**Instructions for the task**
Only a number is expected in reply: the number of lines below that include the word "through".

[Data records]
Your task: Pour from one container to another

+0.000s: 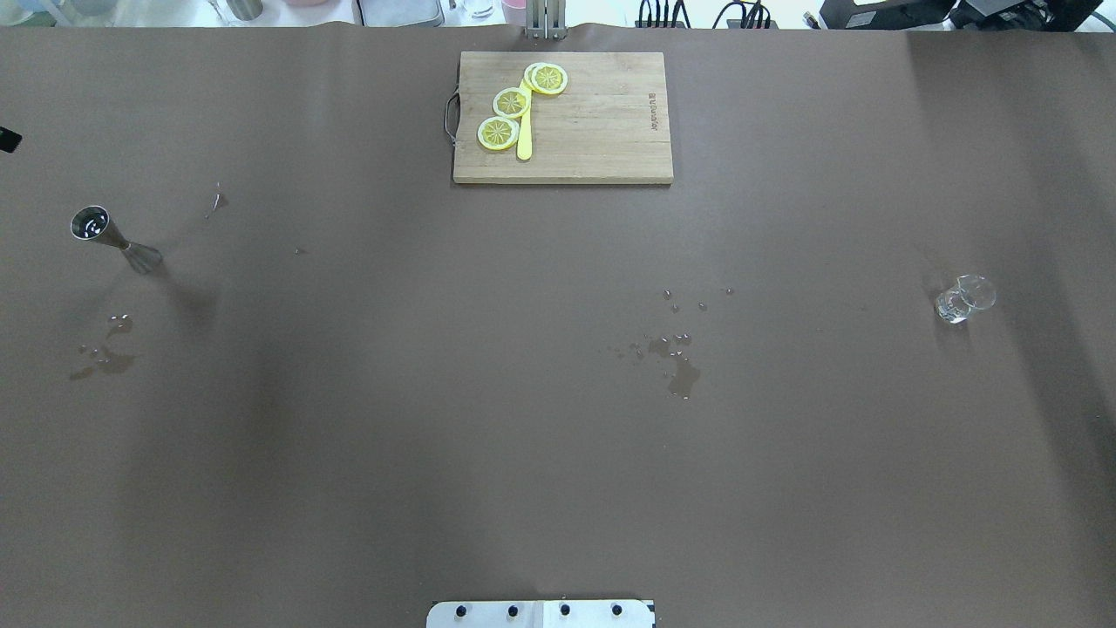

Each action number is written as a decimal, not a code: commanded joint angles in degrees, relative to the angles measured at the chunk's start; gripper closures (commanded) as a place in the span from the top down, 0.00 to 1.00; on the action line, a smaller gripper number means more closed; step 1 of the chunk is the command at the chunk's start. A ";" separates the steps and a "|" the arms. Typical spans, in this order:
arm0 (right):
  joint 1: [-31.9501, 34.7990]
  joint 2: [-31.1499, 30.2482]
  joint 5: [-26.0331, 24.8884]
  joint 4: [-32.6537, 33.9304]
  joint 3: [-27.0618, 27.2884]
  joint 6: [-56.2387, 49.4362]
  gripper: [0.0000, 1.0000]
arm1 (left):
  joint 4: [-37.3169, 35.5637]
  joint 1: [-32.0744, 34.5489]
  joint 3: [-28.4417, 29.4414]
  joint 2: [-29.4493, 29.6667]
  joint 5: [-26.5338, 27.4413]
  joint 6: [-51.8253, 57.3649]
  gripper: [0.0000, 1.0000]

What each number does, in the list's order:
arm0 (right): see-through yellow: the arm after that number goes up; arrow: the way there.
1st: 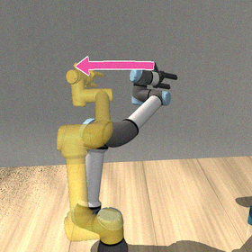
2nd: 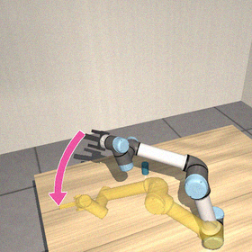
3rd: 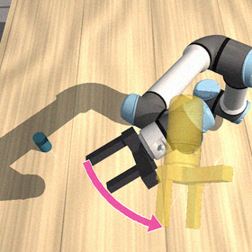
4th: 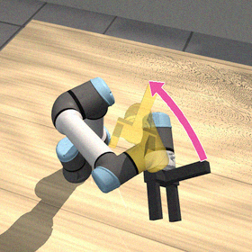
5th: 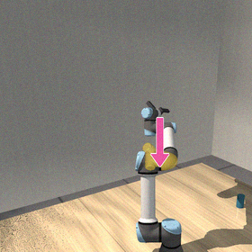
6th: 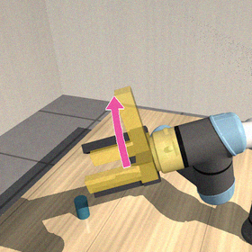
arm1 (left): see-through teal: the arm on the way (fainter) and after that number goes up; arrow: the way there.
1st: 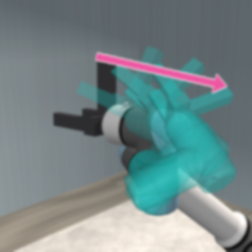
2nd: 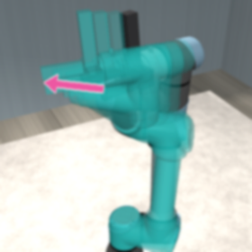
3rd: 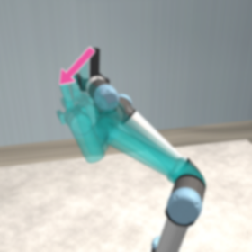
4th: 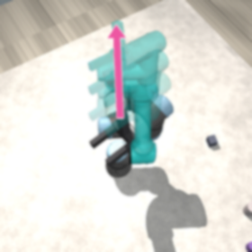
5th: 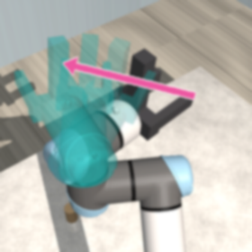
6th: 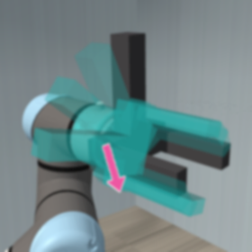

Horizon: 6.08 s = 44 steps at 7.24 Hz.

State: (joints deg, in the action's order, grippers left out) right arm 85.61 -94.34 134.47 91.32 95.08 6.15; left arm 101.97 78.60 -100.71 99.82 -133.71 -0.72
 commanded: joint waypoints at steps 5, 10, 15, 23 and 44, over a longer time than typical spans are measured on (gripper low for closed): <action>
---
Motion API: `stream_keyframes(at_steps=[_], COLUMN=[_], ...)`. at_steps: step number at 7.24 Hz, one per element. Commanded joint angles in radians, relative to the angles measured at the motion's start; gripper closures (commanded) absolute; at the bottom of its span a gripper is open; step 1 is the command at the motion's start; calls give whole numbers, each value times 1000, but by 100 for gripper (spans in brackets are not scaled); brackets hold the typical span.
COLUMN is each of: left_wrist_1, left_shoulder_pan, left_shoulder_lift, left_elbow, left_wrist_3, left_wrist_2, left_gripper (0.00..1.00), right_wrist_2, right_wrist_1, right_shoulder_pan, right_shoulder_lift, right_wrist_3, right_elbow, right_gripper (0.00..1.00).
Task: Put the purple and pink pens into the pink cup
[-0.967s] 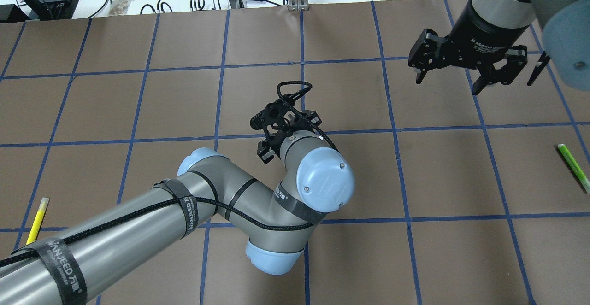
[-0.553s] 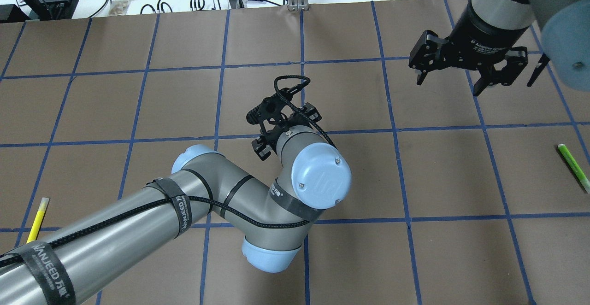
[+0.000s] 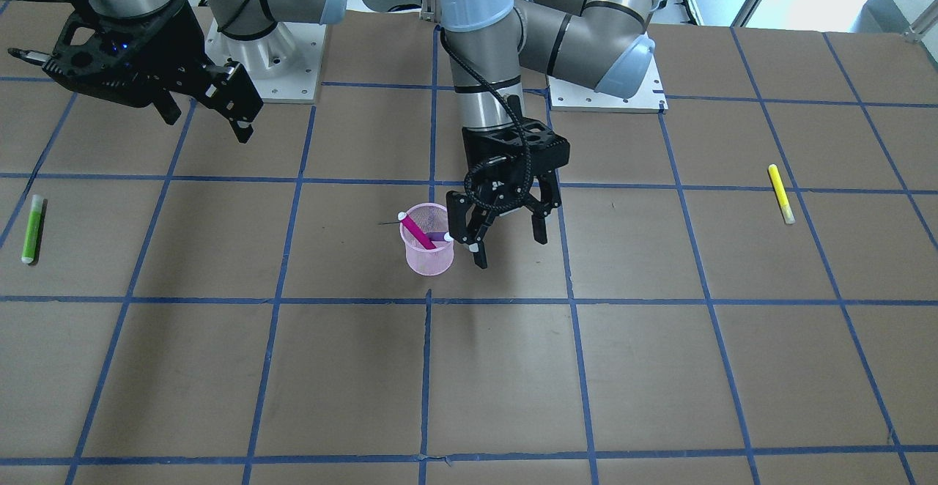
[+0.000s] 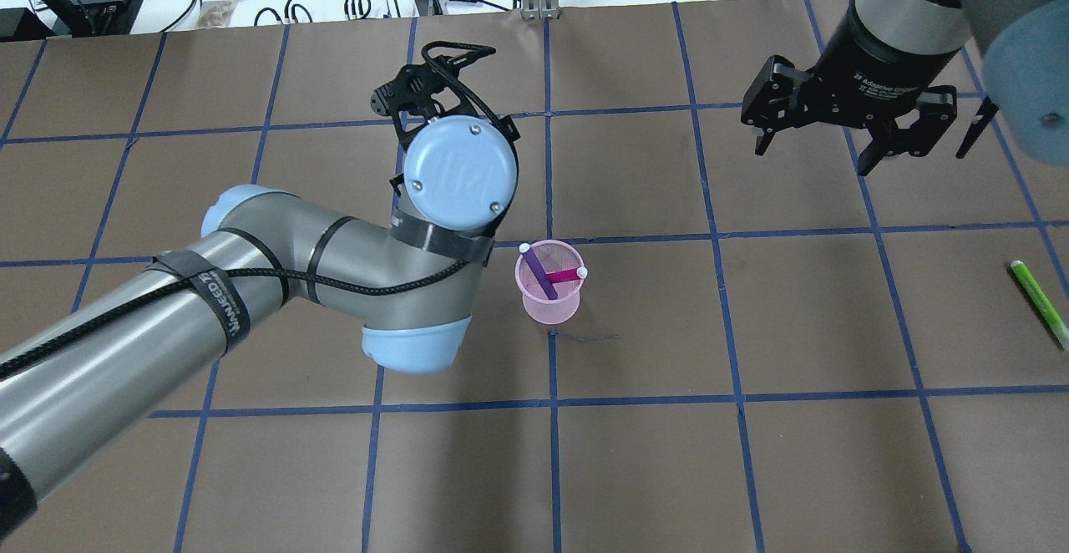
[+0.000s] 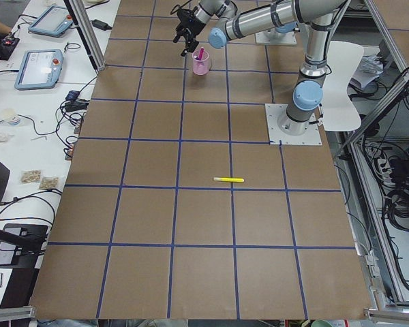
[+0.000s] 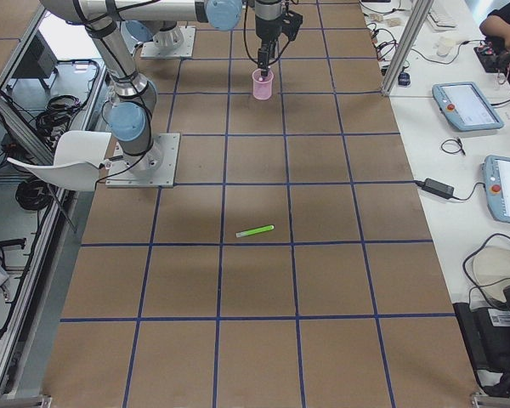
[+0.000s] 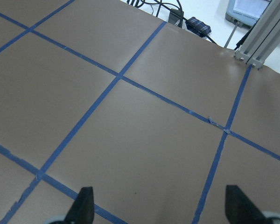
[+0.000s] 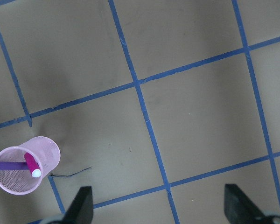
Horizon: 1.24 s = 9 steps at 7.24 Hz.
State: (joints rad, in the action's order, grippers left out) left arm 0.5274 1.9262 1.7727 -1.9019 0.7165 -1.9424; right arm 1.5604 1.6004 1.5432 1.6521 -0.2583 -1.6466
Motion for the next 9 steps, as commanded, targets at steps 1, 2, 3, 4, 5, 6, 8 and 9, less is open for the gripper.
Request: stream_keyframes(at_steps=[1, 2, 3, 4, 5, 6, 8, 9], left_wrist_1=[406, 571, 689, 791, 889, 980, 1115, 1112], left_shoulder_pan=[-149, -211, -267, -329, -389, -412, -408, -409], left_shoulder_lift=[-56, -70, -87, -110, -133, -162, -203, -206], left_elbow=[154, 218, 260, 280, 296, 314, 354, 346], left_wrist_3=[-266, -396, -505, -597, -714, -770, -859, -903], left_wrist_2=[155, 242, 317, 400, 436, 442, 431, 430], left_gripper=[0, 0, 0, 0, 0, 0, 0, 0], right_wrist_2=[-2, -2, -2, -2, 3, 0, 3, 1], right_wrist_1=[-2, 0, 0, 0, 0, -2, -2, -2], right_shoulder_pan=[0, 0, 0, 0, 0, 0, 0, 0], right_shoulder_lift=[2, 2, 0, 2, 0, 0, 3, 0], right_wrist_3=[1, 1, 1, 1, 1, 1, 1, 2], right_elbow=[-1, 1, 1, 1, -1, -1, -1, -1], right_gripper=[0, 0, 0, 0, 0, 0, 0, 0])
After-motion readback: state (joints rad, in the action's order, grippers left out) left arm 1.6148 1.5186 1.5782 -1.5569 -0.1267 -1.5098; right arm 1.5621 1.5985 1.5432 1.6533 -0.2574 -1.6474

**Output of the exercise**
2